# Seiko 5 Or Seiko Kinetic?



## Rob.A32 (Feb 24, 2012)

I've looked at both of these recently - can anyone help with a considered view on which is best the 5 automatic ETA movement or the Kinetic one? This could be in terms of accuracy, reliability, servicing costs ... anything really.

Thanks.


----------



## taffyman (Apr 26, 2011)

to be honest i prefere an automatic to a kinetic any day, they are a waste of time but thats only my opinion


----------



## tixntox (Jul 17, 2009)

The kinetic will be more accurate, just as reliable (if not more so) and will probably need less servicing. Cell needed after 3 to 5 years or so. The kinetic will also keep going for longer off the wrist. It all depends if you can put up with a jumping seconds hand as oppose to a sweep. I've recently bought a quartz after a long period of mechanicals and is does appear "jumpy" when you are used to a sweep.

Mike


----------



## Rob.A32 (Feb 24, 2012)

Thanks guys - I make that 1-1 in the voting at present. More views welcomed - from reading here so far it seems quite a few have or have had a Seiko 5.


----------



## Julian Beech (Feb 14, 2012)

What are tyhe differences between an automatic and kinetic?


----------



## feenix (May 27, 2008)

Julian Beech said:


> What are tyhe differences between an automatic and kinetic?


The Automatic has a rotor that 'winds' a spring to store energy to run the watch, whereas the Kinetic has a rotor that drives a small dynamo that charges a battery to store the power to run the watch.

Or to put it in a nutshell, the Automatic is a mechanical watch, with mechanical timekeeping, the Kinetic is an electronic watch with quartz timekeeping.


----------



## MerlinShepherd (Sep 18, 2011)

I prefer mechanical watches, either hand wound or automatics to quartz any day, but that's just me. I love to wind a watch too.


----------



## trackrat (Jan 23, 2012)

I have several Seiko automatics and one Kinetic, and my vote goes to the Kinetic.

Which you can wind up to enhance the power reserve.


----------



## vek (Oct 27, 2011)

I have both,I do like the fact that i can leave the kinetic for a couple of months,& it is still at the correct time.


----------



## Julian Beech (Feb 14, 2012)

ok, thanks for th info

automatic for me then, at least my next purchase will be


----------



## normdiaz (May 5, 2004)

Rob.A32 said:


> which is best the 5 automatic ETA movement or the Kinetic one?

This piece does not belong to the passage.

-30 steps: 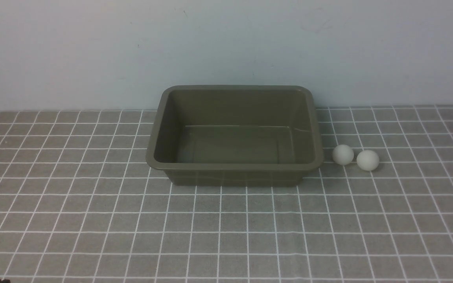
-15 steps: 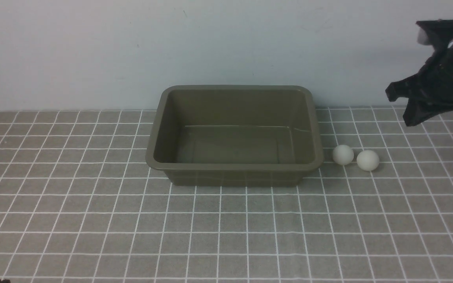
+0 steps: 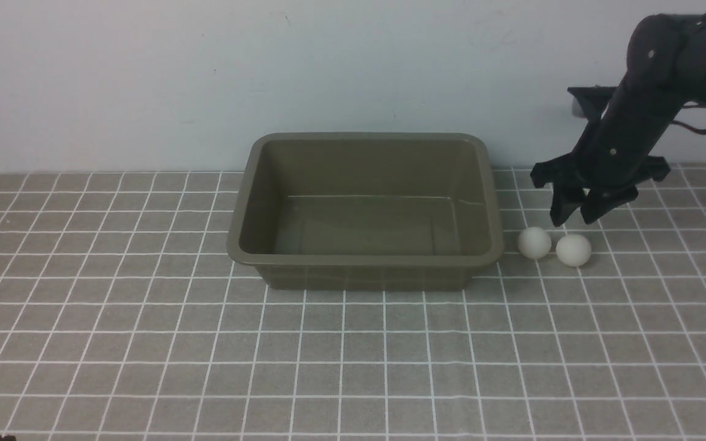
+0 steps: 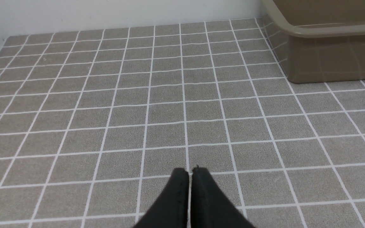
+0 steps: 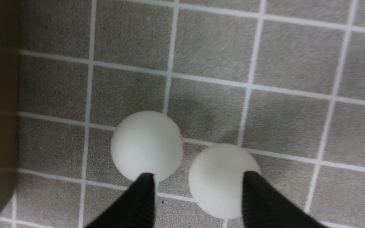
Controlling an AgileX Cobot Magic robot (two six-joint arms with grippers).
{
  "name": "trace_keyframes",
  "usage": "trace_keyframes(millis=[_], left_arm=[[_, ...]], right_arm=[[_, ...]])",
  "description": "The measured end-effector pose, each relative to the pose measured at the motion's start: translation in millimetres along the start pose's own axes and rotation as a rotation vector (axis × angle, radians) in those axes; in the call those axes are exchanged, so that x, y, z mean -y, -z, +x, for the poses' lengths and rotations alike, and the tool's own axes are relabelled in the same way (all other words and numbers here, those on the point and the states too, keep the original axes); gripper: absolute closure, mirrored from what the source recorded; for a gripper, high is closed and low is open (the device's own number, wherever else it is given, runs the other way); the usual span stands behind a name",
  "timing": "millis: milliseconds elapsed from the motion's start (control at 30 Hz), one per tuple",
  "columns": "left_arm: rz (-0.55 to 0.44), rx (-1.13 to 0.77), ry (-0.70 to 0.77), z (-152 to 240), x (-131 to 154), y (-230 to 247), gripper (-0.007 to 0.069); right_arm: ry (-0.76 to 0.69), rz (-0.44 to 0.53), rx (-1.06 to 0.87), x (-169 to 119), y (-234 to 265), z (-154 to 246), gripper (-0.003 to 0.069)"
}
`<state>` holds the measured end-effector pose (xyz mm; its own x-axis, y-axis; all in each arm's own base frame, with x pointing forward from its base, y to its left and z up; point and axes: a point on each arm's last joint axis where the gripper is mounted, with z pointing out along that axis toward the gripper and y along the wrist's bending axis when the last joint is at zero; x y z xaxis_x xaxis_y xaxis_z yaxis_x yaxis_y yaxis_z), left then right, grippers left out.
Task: Put the table tennis balls into the box on the grey coffee tablecloth.
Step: 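Reach for and grasp a ping pong ball on the table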
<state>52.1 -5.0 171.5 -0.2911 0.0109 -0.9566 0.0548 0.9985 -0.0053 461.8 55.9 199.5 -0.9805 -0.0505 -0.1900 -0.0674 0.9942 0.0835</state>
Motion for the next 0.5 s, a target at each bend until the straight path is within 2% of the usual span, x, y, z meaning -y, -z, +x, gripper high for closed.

Has Seiko started using ETA movements or is that a typo? (I thought Seiko used their 7S26/36 movements in the "5's".)


----------



## seiko6139 (Aug 25, 2003)

Seiko do make their own movements. I'm not a big fan of the 700x or 7sxx series. The 6xxx series are better made IMHO but the 6119s do usually suffer from worn bushings where the barrel arbor is. I think that this is more due to a lack of routine maintainance than poor design.


----------



## cookdamo (Jan 26, 2012)

Not sure I understand the point of Kinetic watches.

Quartz watch - quartz time keeping, requires a new battery every 3 - 5 years

Kinetic watch - quartz time keeping, requires a new capacitor every 3 - 5 years

battery is cheaper to replace than capacitor.... am i missing something?

Thanks


----------



## jnash (Dec 6, 2010)

MerlinShepherd said:


> I prefer mechanical watches, either hand wound or automatics to quartz any day, but that's just me. I love to wind a watch too.

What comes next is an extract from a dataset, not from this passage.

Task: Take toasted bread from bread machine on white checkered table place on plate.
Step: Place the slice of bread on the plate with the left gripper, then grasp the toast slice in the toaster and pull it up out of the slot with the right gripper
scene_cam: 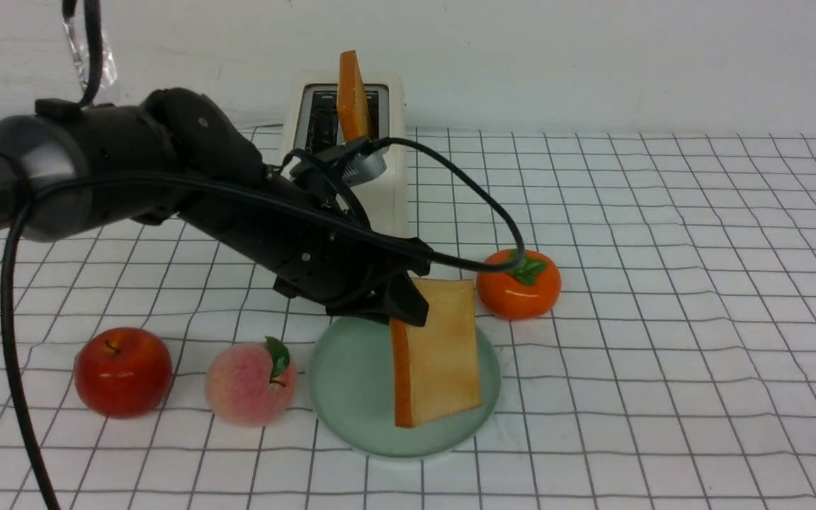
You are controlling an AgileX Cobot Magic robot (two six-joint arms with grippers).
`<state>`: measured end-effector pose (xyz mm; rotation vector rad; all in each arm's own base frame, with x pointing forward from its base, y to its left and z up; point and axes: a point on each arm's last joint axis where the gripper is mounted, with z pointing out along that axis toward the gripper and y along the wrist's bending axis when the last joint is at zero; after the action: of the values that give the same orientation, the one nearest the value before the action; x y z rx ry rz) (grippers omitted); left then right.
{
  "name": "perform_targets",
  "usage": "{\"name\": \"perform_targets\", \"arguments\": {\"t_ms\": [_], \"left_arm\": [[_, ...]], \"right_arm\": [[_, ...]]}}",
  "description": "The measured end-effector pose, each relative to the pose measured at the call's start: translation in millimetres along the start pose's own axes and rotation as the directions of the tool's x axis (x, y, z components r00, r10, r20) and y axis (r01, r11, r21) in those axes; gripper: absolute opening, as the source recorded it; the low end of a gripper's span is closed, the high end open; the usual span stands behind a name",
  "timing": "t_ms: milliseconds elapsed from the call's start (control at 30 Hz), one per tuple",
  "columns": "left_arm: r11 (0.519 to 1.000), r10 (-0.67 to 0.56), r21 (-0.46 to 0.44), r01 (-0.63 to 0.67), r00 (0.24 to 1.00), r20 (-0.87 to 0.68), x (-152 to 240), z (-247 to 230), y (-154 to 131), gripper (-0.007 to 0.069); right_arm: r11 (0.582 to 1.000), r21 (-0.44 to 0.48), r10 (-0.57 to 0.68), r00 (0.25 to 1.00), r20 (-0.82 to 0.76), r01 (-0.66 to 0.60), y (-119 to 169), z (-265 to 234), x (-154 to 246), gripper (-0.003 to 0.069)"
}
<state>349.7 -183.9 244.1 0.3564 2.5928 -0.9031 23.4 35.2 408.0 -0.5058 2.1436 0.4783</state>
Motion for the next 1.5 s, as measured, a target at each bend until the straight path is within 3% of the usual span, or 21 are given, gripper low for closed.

I couldn't agree more...... i think were known as mechanical watch snobs!


----------



## weaselid (Mar 24, 2012)

"Quartz watch - quartz time keeping, requires a new battery every 3 - 5 years

Kinetic watch - quartz time keeping, requires a new capacitor every 3 - 5 years

battery is cheaper to replace than capacitor.... am i missing something"

Pre 2001 Seiko Kinetics did need a capacitor change every few years (even then there are examples of old ones getting 15 years out of capacitor), however modern Seiko's (e.g. BFK) should be alright for 10 years plus.


----------



## Stinch (Jul 9, 2008)

jnash said:


> MerlinShepherd said:
> 
> 
> > I prefer mechanical watches, either hand wound or automatics to quartz any day, but that's just me. I love to wind a watch too.
> ...


Me too but I do have one watch that is a Citizen EcoDrive which I think is the next best to wind up or auto. Don't know if it's true but their cell life is quoted as 'a lifetime'. I would also add that on me Orient mechanical movements have been much more accurate than Seiko.


----------



## tixntox (Jul 17, 2009)

Stinch said:


> jnash said:
> 
> 
> > MerlinShepherd said:
> ...


A "lifetime" is just that. Some "lives" are shorter than others! Kwik Fit are doing "lifetime" guarantees on some disc pads. When they wear out they are at the end of their life. If they fit "soft" pads, they will wear out quickly too!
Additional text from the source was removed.